I have not done much caring about instructions, it seems very hard. FWIW I have had some success caring about reducing the number of trips to memory and making sure the dependencies are obvious to the computer, so I’m not totally naive… but I think that caring about instruction timing is mostly for the real hardcore optimization badasses.
owlbite•2h ago
For the uninitiated, most high-performance CPUs of recent years:
- Are massively out-of-order. It will run any operation that has all inputs satisfied in the next slot of the right type available.
- Have multiple functional units. A recent apple CPU can and will run 5+ different integer ops, 3+ load/stores and 3+ floating point ops per cycle if it can feed them all. And it may well do zero-cost register renames on the fly for "free".

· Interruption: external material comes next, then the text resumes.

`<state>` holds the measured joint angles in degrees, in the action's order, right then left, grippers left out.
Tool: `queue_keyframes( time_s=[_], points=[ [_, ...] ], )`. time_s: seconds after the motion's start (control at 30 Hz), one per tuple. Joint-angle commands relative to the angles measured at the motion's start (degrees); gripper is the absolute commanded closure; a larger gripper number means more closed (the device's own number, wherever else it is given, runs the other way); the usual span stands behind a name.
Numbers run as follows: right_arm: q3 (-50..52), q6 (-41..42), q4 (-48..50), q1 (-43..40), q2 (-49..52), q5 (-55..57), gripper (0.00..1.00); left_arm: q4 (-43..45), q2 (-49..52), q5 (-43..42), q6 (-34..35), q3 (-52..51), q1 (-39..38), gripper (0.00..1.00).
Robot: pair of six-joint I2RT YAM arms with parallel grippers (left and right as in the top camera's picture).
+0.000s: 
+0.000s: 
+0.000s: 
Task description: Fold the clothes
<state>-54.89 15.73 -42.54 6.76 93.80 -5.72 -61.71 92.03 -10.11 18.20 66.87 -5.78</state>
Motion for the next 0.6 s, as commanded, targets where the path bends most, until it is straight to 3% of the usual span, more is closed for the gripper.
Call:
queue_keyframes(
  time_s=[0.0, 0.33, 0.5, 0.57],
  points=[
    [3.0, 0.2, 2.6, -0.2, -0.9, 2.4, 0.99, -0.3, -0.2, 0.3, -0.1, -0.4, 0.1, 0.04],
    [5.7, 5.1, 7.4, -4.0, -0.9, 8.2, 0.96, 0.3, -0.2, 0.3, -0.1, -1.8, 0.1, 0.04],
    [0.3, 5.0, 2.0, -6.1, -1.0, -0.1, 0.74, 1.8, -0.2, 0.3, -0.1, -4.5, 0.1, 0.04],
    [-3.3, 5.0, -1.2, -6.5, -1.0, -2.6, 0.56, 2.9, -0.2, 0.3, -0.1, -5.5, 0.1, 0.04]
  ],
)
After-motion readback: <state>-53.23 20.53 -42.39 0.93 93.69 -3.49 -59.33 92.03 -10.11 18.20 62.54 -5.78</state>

- Functional units are pipelined, you can throw 1 op in the front end of the pipe each cycle, but the result sometimes isn't available for consumption until maybe 3-20 cycles later (latency depends on the type of the op and if it can bypass into the next op executed).
- They will speculate on branch results and if they get them wrong it needs to flush the pipeline and do the right thing.
- Assorted hazards may give +/- on the timing you might get in a different situation.